I've been told by somebody (who is more advanced in math than me) that $$ \int_0^{\infty}\!\sin(ax)\,dx = \frac{1}{a} $$ But my basic intuition that the integral is the area under the curve $\sin(ax)$ makes me feel that it could have any value between $0$ and $1$. When questioned further she told me that one could do it by Laplace transforms. Although I don't exactly know what Laplace transforms are, or how they can be used to evaluate integrals, isn't my intuition more correct?
Thank you!
On
$$\int_0^\infty \sin(ax) dx = \lim_{M \to \infty} \int_0^M \sin(ax) dx = \lim_{M \to \infty} \frac{1}{a}\left(1-\cos(aM)\right)$$
which oscilates between 0 and $2/a$ - hence the limit actually doesn't exist. I don't know under which sense that can be say to have a limit $1/a$. As commented by Corey, in the Riemann sense this integral is not convergent. And it's not Lebesgue integrable either.
Your intuition is "more correct", though your range $[0,1]$ is not usually correct. You have $$\int_0^t \sin(ax)\;dx = \frac{1-\cos\left( a\,t\right) }{a}$$ which, depending on $t$ can take values in the range $\left[0, \frac{2}{a} \right]$, and so does not converge.
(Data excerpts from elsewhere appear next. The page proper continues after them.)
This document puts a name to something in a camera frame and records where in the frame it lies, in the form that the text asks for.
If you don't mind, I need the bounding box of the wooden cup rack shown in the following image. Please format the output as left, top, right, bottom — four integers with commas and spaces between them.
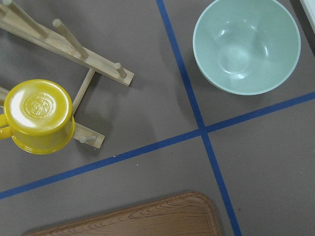
0, 0, 133, 148

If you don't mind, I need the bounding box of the yellow cup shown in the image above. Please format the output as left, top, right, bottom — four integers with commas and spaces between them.
0, 79, 75, 154

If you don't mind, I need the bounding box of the cream bear tray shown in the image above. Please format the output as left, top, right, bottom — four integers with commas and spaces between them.
300, 0, 315, 32

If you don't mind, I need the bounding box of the green bowl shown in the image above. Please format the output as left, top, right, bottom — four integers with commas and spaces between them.
192, 0, 301, 95

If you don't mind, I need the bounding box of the brown wooden tray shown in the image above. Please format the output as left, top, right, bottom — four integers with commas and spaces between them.
32, 192, 222, 236

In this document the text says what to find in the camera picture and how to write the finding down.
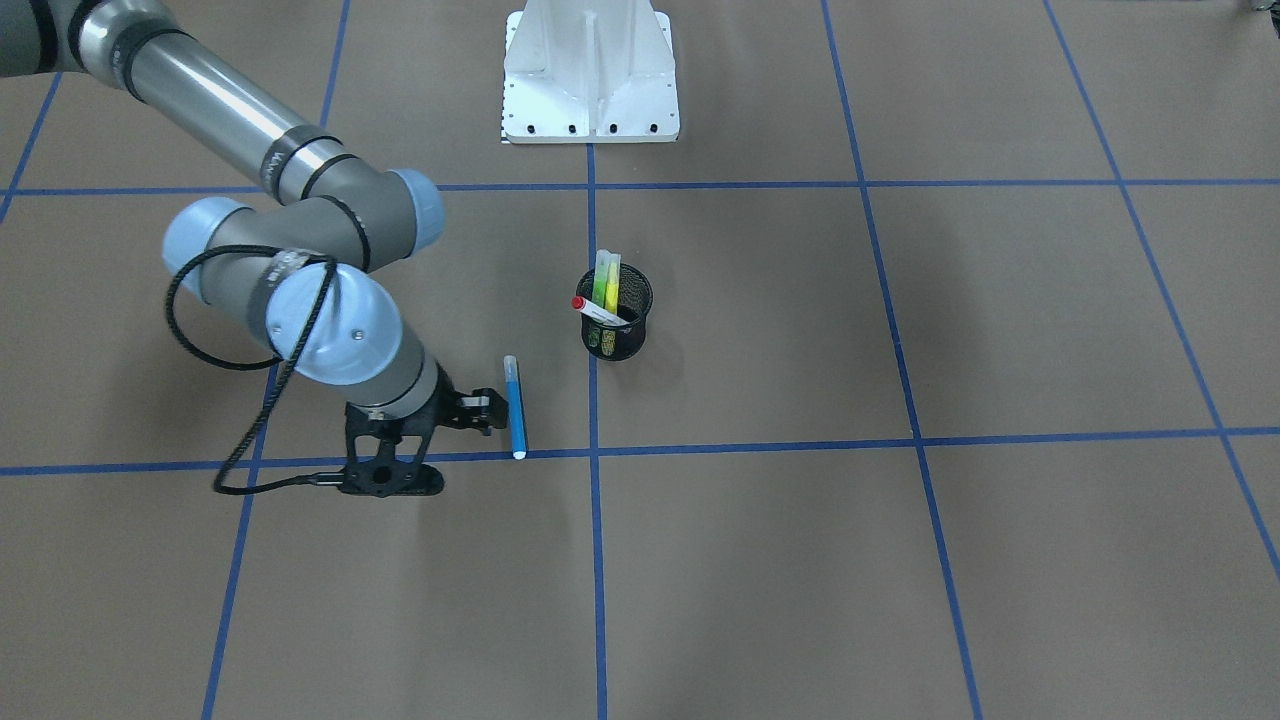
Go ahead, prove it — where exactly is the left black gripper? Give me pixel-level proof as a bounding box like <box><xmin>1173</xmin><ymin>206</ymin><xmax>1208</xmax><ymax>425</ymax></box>
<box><xmin>346</xmin><ymin>365</ymin><xmax>509</xmax><ymax>451</ymax></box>

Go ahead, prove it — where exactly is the blue marker pen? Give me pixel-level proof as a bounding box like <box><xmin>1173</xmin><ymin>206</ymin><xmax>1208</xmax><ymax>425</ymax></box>
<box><xmin>503</xmin><ymin>354</ymin><xmax>529</xmax><ymax>460</ymax></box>

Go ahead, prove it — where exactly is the red capped white marker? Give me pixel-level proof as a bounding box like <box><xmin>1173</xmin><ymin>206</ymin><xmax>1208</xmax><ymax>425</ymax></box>
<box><xmin>571</xmin><ymin>295</ymin><xmax>628</xmax><ymax>328</ymax></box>

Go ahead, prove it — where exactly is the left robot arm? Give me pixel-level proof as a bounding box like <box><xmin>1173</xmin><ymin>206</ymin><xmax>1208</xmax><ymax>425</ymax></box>
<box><xmin>3</xmin><ymin>1</ymin><xmax>507</xmax><ymax>438</ymax></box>

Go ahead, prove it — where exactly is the black mesh pen cup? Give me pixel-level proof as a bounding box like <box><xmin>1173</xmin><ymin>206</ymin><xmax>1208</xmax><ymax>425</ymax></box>
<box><xmin>579</xmin><ymin>264</ymin><xmax>654</xmax><ymax>363</ymax></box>

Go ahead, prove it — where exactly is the yellow highlighter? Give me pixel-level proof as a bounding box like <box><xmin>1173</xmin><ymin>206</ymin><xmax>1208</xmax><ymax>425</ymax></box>
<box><xmin>591</xmin><ymin>249</ymin><xmax>613</xmax><ymax>313</ymax></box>

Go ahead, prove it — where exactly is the green highlighter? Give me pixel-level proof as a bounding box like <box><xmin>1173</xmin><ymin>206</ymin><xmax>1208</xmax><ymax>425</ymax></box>
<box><xmin>603</xmin><ymin>252</ymin><xmax>621</xmax><ymax>315</ymax></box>

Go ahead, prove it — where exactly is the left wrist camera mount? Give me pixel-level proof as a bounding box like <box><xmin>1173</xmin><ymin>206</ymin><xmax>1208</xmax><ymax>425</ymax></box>
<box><xmin>335</xmin><ymin>423</ymin><xmax>445</xmax><ymax>498</ymax></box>

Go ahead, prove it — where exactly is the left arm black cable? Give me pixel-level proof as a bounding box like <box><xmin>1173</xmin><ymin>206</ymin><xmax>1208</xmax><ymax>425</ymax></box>
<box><xmin>164</xmin><ymin>246</ymin><xmax>351</xmax><ymax>496</ymax></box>

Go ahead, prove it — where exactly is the white camera stand base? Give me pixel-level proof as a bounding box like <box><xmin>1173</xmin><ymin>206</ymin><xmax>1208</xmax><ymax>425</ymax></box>
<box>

Using the Wikipedia article on the Laplace transform, using $$F(s) = \mathcal{L} \left\{f(t)\right\}=\int_0^{\infty} e^{-st} f(t) \,dt$$ then with $f(t)= \sin(\omega t) \cdot u(t)$ [where $u(t)=1$ for $t \ge 0$], you get $$F(s) = \mathcal{L} \left\{f(t)\right\}= \frac{\omega}{s^2+\omega^2}.$$
If you were to let $s=0$ and $\omega = a$ in this last expression, then you would indeed get $\int_0^{\infty} \sin(ax)\;dx =\frac{1}{a}$ as you were told. But as the Wikipedia article states, there is only convergence when the real part of $s$ is positive, i.e. not when $s=0$.